Raw data: Begin
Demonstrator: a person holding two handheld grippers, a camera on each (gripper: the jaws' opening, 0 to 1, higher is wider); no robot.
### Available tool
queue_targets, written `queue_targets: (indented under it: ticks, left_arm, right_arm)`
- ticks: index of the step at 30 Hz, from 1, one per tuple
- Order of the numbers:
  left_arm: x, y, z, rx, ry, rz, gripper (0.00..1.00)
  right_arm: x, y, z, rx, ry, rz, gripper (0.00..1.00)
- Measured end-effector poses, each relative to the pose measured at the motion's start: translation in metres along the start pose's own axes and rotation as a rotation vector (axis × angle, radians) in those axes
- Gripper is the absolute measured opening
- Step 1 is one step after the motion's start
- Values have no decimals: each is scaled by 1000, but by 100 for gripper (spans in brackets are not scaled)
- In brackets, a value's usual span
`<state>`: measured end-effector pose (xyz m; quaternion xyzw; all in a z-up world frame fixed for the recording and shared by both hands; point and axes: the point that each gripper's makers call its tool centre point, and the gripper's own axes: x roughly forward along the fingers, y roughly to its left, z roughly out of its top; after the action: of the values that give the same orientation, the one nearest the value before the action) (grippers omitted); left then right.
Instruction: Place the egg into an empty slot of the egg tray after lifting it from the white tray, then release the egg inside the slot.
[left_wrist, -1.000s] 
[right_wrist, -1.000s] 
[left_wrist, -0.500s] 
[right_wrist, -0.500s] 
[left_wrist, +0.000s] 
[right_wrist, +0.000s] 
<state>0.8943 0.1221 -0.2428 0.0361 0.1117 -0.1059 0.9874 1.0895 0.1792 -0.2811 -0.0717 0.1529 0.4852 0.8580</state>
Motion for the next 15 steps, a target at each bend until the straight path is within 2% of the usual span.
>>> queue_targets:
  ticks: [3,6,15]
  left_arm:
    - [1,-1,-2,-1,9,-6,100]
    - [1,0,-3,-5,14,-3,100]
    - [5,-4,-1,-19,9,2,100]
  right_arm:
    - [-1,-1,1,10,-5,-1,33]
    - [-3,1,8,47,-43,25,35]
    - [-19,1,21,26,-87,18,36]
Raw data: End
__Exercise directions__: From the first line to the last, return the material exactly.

__Exercise solution__:
Demonstrator: a person holding two handheld grippers, a camera on each (gripper: the jaws' opening, 0 to 1, higher is wider); no robot.
### Available tool
queue_targets, written `queue_targets: (indented under it: ticks, left_arm, right_arm)`
- ticks: index of the step at 30 Hz, from 1, one per tuple
- Order of the numbers:
  left_arm: x, y, z, rx, ry, rz, gripper (0.00..1.00)
  right_arm: x, y, z, rx, ry, rz, gripper (0.00..1.00)
- Measured end-effector poses, each relative to the pose measured at the motion's start: translation in metres along the start pose's own axes and rotation as a rotation vector (axis × angle, radians) in those axes
- Gripper is the absolute measured opening
- Step 1 is one step after the motion's start
- Values have no decimals: each is scaled by 1000, but by 100 for gripper (spans in brackets are not scaled)
- In brackets, a value's usual span
`<state>`: measured end-effector pose (xyz m; quaternion xyzw; all in a z-up world frame fixed for the recording and shared by both hands; point and axes: the point that each gripper's makers call its tool centre point, and the gripper's own axes: x roughly forward along the fingers, y roughly to its left, z roughly out of its top; after the action: of the values that give the same orientation, the one nearest the value before the action) (grippers omitted); left then right.
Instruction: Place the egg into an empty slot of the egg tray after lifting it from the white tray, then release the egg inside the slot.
[left_wrist, -1.000s] 
[right_wrist, -1.000s] 
[left_wrist, -0.500s] 
[right_wrist, -0.500s] 
[left_wrist, +0.000s] 
[right_wrist, +0.000s] 
<state>0.8943 0.1221 -0.2428 0.0361 0.1117 -0.1059 0.9874 1.0895 0.1792 -0.2811 -0.0717 0.1529 0.4852 0.8580</state>
Motion for the next 15 steps, a target at each bend until the straight path is within 2% of the usual span.
>>> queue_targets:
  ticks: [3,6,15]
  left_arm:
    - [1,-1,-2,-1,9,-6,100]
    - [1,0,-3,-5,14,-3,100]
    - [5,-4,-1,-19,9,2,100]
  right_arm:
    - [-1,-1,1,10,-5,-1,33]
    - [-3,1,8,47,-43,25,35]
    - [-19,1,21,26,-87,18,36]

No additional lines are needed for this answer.